Exclude pictures and give again exactly the lines of the listing, beginning with its first line and ending with the one that contains "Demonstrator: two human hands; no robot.".

++++++++++++++++++++

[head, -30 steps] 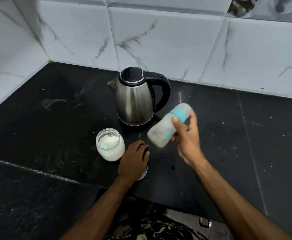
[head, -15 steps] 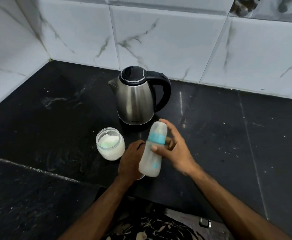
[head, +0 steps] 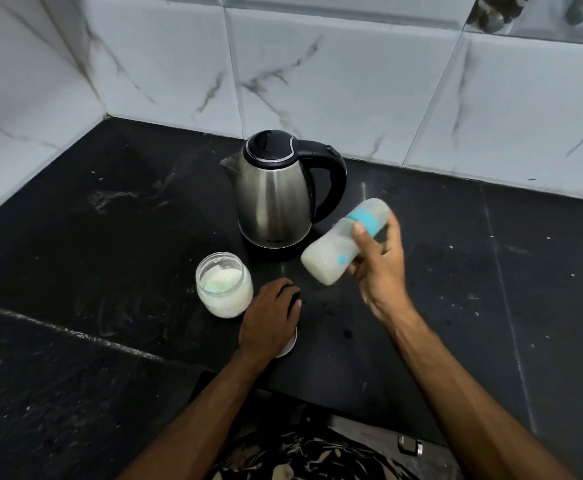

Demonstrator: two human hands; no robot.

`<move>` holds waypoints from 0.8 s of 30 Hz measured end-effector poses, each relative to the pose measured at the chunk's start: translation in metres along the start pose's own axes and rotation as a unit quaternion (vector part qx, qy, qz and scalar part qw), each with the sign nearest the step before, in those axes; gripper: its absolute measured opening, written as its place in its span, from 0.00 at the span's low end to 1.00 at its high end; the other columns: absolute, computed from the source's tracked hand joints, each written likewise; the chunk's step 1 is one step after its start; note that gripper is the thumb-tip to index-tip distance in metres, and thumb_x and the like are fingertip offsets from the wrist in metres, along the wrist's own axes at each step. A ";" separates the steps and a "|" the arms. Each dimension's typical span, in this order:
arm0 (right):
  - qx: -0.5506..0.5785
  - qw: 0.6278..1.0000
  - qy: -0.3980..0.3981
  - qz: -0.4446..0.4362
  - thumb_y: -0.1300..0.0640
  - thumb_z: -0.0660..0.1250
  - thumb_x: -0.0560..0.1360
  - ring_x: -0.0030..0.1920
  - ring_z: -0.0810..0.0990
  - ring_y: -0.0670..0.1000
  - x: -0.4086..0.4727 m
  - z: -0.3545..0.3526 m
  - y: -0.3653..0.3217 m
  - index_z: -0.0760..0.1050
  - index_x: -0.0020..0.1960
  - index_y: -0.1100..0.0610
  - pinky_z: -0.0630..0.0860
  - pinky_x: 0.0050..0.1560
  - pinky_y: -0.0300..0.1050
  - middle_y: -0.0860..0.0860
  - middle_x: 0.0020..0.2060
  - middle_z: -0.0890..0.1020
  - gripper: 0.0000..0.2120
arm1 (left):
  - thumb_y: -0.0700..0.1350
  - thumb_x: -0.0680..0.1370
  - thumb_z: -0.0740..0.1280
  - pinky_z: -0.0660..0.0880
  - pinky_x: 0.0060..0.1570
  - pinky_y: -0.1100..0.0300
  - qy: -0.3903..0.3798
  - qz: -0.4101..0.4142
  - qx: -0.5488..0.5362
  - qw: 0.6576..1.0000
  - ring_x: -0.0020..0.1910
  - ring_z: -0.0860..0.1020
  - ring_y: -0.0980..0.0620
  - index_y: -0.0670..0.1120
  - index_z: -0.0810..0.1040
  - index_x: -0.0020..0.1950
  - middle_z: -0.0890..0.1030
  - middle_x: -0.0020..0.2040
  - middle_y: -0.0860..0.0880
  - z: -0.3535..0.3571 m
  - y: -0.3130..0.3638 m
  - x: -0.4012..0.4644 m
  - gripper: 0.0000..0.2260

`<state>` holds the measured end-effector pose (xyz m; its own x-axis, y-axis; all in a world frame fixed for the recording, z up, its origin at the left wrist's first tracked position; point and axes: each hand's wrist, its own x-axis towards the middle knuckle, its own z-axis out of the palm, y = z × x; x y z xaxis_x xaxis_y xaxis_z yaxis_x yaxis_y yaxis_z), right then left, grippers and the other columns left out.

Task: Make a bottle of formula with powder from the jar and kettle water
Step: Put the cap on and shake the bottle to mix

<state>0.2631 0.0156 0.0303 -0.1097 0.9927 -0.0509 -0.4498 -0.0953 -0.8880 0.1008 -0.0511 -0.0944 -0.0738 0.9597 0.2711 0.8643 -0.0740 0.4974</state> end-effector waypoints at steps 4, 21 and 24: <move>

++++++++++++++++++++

• **Output for this exercise**
[head, -30 steps] 
[head, -15 steps] 
[head, +0 steps] 

Demonstrator: two human hands; no robot.

No further output is needed for the exercise.